Install via pip or conda#

Hint

If you’re unfamiliar with Python, we recommend using our MNE-Python installers instead.

MNE-Python requires Python version 3.7 or higher. If you need to install Python, please see Installing Python.

Installing MNE-Python with all dependencies#

We suggest to install MNE-Python into its own conda environment.

The dependency stack is large and may take a long time (several tens of minutes) to resolve on some systems via the default conda solver. We therefore highly recommend using mamba instead, a conda replacement that is much faster.

Run in your terminal …

$ conda install --channel=conda-forge --name=base mamba
$ mamba create --strict-channel-priority --channel=conda-forge --name=mne mne

Not all MNE-Python dependencies are already available natively for M1 systems (Apple Silicon). Therefore, we need to explicitly request conda to install the Intel-based packages (by default, it would try to download all dependencies for Apple Silicon – and fail!). Those Intel binaries will be automatically run through macOS's emulation layer, Rosetta.

The procedure consists of two main steps: First we create the environment from Intel-based packages. Then, we configure the environment to always use Intel packages even for future installations, should you decide to install any additional packages into the same conda environment.

$ conda install --channel=conda-forge --name=base mamba
$ CONDA_SUBDIR=osx-64 mamba create --strict-channel-priority --channel=conda-forge --name=mne mne
$ conda activate mne
$ conda config --env --set subdir osx-64

This will create a new conda environment called mne (you can adjust this by passing a different name via --name) and install all dependencies into it.

If you need to convert structural MRI scans into models of the scalp, inner/outer skull, and cortical surfaces, you will also need FreeSurfer.

Installing a minimal MNE-Python with core functionality only#

If you only need MNE-Python’s core functionality including 2D plotting (but without 3D visualization), install via pip:

$ pip install mne

or via conda:

$ conda create --strict-channel-priority --channel=conda-forge --name=mne mne-base

This will create a new conda environment called mne (you can adjust this by passing a different name via --name).

Installing a minimal MNE-Python with EEGLAB I/O support#

If you plan to use MNE-Python’s functions that require HDF5 I/O (this includes mne.io.read_raw_eeglab(), mne.SourceMorph.save(), and others), you should run via pip:

$ pip install mne[hdf5]

or via conda

$ conda create --strict-channel-priority --channel=conda-forge --name=mne mne-base h5io h5py pymatreader

This will create a new conda environment called mne (you can adjust this by passing a different name via --name).
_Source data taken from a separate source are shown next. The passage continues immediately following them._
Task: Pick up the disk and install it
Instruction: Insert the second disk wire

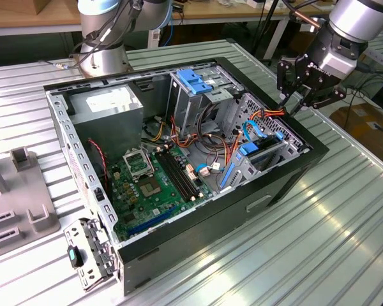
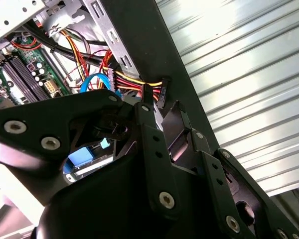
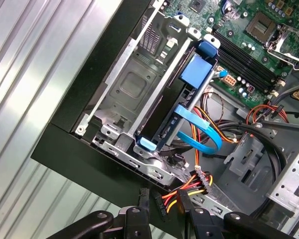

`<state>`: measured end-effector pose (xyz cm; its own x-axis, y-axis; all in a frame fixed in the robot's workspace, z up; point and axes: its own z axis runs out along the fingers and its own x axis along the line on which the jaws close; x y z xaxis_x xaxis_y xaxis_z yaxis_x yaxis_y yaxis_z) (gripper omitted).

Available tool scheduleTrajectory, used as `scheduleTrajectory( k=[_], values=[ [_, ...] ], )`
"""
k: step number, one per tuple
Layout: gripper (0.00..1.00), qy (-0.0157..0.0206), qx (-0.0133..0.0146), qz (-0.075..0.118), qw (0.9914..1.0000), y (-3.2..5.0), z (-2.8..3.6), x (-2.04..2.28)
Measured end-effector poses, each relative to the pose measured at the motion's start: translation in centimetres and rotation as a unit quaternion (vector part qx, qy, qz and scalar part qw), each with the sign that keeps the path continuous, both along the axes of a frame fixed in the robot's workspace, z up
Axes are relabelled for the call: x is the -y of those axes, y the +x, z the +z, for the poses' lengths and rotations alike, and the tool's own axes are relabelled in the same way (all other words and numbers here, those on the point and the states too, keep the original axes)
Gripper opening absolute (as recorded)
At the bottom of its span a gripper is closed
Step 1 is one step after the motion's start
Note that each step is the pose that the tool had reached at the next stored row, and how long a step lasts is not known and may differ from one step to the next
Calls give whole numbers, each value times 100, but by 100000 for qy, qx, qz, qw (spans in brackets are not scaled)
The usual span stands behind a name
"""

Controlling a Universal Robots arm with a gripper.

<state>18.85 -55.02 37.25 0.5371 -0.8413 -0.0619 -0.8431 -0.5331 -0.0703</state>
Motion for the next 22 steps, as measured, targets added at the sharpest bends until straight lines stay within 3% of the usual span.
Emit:
scheduleTrajectory(
  k=[11,16,22],
  values=[
    [36,-5,1,1339,99991,0,-1,0],
    [36,-1,3,3097,99952,1,-5,0],
    [36,0,1,3369,99943,1,-6,0]
  ],
)
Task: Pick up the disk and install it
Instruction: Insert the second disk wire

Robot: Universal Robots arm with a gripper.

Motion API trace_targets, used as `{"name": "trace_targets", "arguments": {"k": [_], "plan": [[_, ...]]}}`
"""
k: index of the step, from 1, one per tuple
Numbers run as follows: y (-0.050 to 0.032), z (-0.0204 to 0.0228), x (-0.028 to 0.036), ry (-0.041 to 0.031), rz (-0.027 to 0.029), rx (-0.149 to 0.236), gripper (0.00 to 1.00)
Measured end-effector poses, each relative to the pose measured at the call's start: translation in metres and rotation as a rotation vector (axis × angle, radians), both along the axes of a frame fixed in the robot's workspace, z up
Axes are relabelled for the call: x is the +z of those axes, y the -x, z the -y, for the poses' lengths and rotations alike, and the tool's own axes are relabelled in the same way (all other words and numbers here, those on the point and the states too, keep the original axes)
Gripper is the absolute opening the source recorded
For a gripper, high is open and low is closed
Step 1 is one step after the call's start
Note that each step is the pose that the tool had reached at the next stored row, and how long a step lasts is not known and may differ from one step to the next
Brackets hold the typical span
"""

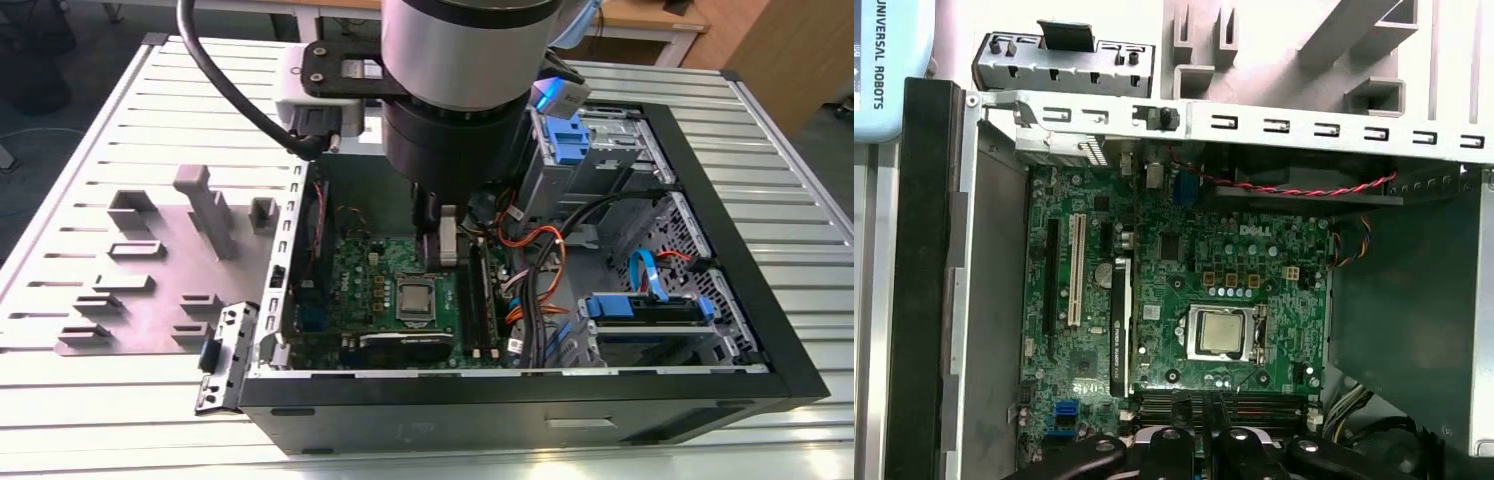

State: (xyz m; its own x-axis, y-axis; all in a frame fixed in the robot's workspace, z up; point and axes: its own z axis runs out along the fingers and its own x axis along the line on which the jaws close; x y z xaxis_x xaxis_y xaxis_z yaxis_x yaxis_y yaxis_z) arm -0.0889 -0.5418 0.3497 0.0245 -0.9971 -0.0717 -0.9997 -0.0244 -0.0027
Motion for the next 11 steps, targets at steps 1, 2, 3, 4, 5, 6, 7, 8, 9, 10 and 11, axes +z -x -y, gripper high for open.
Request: {"name": "trace_targets", "arguments": {"k": [1, 2, 3, 4, 5, 6, 7, 8, 9, 10, 11], "plan": [[-0.0001, 0.0, 0.0, 0.0, 0.0, 0.0, 0.19], [-0.0003, -0.0001, 0.0, 0.0, 0.0, 0.0, 0.19], [-0.0004, -0.0001, 0.0, 0.0, 0.0, 0.0, 0.19], [-0.0004, -0.0001, 0.0, 0.0, 0.0, 0.0, 0.19], [-0.0004, -0.0001, 0.0, 0.0, 0.0, 0.0, 0.19], [-0.0004, -0.0001, 0.0, 0.0, 0.0, 0.0, 0.19], [-0.0005, -0.0001, 0.0, 0.0001, -0.0001, 0.0, 0.19], [-0.0004, -0.0001, 0.0, 0.0, 0.0, 0.0, 0.19], [-0.0005, -0.0001, 0.0, 0.0, 0.0, 0.0, 0.19], [-0.0005, -0.0001, 0.0, 0.0001, 0.0, 0.0, 0.19], [-0.0005, -0.0001, 0.0, 0.0, 0.0, 0.0, 0.19]]}}
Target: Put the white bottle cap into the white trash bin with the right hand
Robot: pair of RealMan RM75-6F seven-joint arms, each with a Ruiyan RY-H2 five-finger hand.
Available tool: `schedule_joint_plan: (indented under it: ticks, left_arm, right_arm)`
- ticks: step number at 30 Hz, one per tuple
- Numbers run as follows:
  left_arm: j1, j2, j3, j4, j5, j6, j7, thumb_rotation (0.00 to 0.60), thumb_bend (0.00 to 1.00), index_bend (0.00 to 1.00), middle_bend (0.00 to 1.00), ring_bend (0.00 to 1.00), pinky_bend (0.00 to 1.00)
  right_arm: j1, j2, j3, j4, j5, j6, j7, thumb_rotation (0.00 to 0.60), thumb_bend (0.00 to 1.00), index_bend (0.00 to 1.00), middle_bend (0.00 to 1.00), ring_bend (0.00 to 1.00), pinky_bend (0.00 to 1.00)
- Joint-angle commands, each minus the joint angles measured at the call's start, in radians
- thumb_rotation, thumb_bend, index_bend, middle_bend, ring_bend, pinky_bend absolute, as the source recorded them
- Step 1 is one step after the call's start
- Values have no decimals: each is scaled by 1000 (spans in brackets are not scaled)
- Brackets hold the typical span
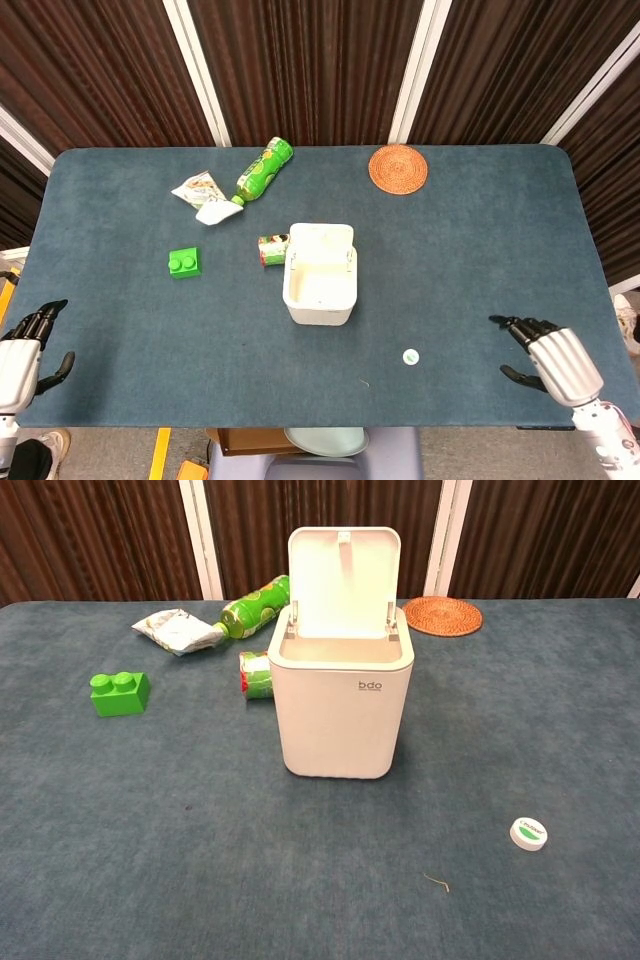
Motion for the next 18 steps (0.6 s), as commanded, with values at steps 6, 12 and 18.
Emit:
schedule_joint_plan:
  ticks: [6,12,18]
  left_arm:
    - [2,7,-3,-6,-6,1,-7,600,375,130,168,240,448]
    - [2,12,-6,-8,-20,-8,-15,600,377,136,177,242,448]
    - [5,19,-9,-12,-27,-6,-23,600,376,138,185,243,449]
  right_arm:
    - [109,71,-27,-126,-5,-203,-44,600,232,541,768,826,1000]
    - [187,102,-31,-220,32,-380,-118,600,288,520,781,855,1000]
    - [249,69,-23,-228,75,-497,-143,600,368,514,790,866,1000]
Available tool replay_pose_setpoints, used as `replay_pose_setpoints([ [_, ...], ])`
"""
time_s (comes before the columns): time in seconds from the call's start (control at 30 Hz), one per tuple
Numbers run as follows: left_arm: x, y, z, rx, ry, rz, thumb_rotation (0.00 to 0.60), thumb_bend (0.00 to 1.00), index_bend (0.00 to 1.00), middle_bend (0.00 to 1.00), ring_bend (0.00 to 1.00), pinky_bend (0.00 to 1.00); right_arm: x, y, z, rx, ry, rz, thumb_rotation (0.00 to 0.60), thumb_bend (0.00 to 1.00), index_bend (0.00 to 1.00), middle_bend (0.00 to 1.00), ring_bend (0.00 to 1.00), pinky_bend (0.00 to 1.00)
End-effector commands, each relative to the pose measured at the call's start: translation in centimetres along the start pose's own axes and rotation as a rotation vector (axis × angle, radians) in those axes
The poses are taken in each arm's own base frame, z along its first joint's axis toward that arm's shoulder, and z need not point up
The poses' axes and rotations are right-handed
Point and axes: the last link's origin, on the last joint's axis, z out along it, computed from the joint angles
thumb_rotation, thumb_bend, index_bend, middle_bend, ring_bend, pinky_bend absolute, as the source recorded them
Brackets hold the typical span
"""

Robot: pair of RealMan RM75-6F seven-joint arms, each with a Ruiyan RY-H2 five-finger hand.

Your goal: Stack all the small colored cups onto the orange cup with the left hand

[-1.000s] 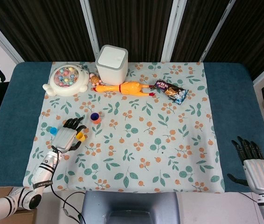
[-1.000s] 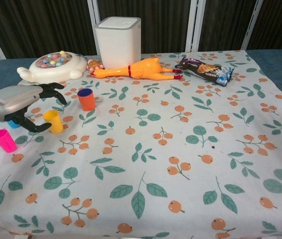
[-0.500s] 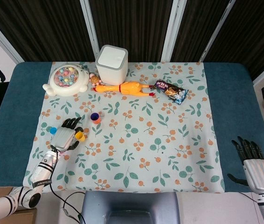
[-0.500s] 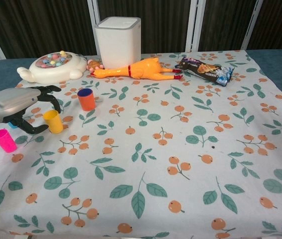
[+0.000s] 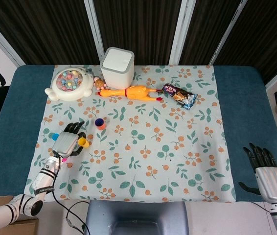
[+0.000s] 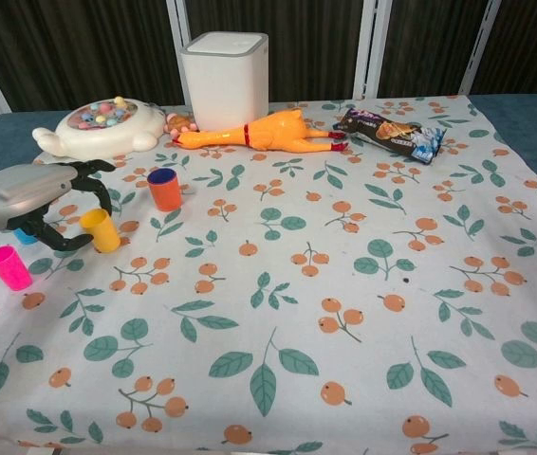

Installing MNE-Python for other scenarios#

The Advanced setup page has additional tips and tricks for special situations (servers, notebooks, CUDA, installing the development version, etc). The Contributing guide has additional installation instructions for (future) contributors to MNE-Python (e.g, extra dependencies for running our tests and building our documentation).

Python IDEs#

Most users find it convenient to write and run their code in an Integrated Development Environment (IDE). Some popular choices for scientific Python development are:

  • Visual Studio Code (often shortened to “VS Code” or “vscode”) is a development-focused text editor that supports many programming languages in addition to Python, includes an integrated terminal console, and has a rich ecosystem of packages to extend its capabilities. Installing Microsoft’s Python Extension is enough to get most Python users up and running. VS Code is free and open-source.

  • Spyder is a free and open-source IDE developed by and for scientists who use Python. It is included by default in the base environment when you install Anaconda, and can be started from a terminal with the command spyder (or on Windows or macOS, launched from the Anaconda Navigator GUI). It can also be installed with dedicated installers. To avoid dependency conflicts with Spyder, you should install mne in a separate environment, like explained in the earlier sections. Then, set Spyder to use the mne environment as its default interpreter by opening Spyder and navigating to Tools > Preferences > Python Interpreter > Use the following interpreter. There, paste the output of the following terminal commands

    $ conda activate mne
    $ python -c "import sys; print(sys.executable)"
    

    It should be something like C:\Users\user\anaconda3\envs\mne\python.exe (Windows) or /Users/user/opt/anaconda3/envs/mne/bin/python (macOS).

    If the Spyder console can not start because spyder-kernels is missing, install the required version in the mne environment with the following commands in the terminal, where you replace ... with the exact version of spyder-kernels that Spyder tells you it requires.

    $ conda activate mne
    $ conda install --strict-channel-priority --channel=conda-forge spyder-kernels=...
    

    Refer to the Spyder documentation for more information about spyder-kernels and the version matching.

    If the Spyder graphic backend is not set to inline but to e.g. Qt5, PyQt5 (pip) or pyqt (conda) must be installed in the mne environment.

  • PyCharm is an IDE specifically for Python development that provides an all-in-one installation (no extension packages needed). PyCharm comes in a free “community” edition and a paid “professional” edition, and is closed-source.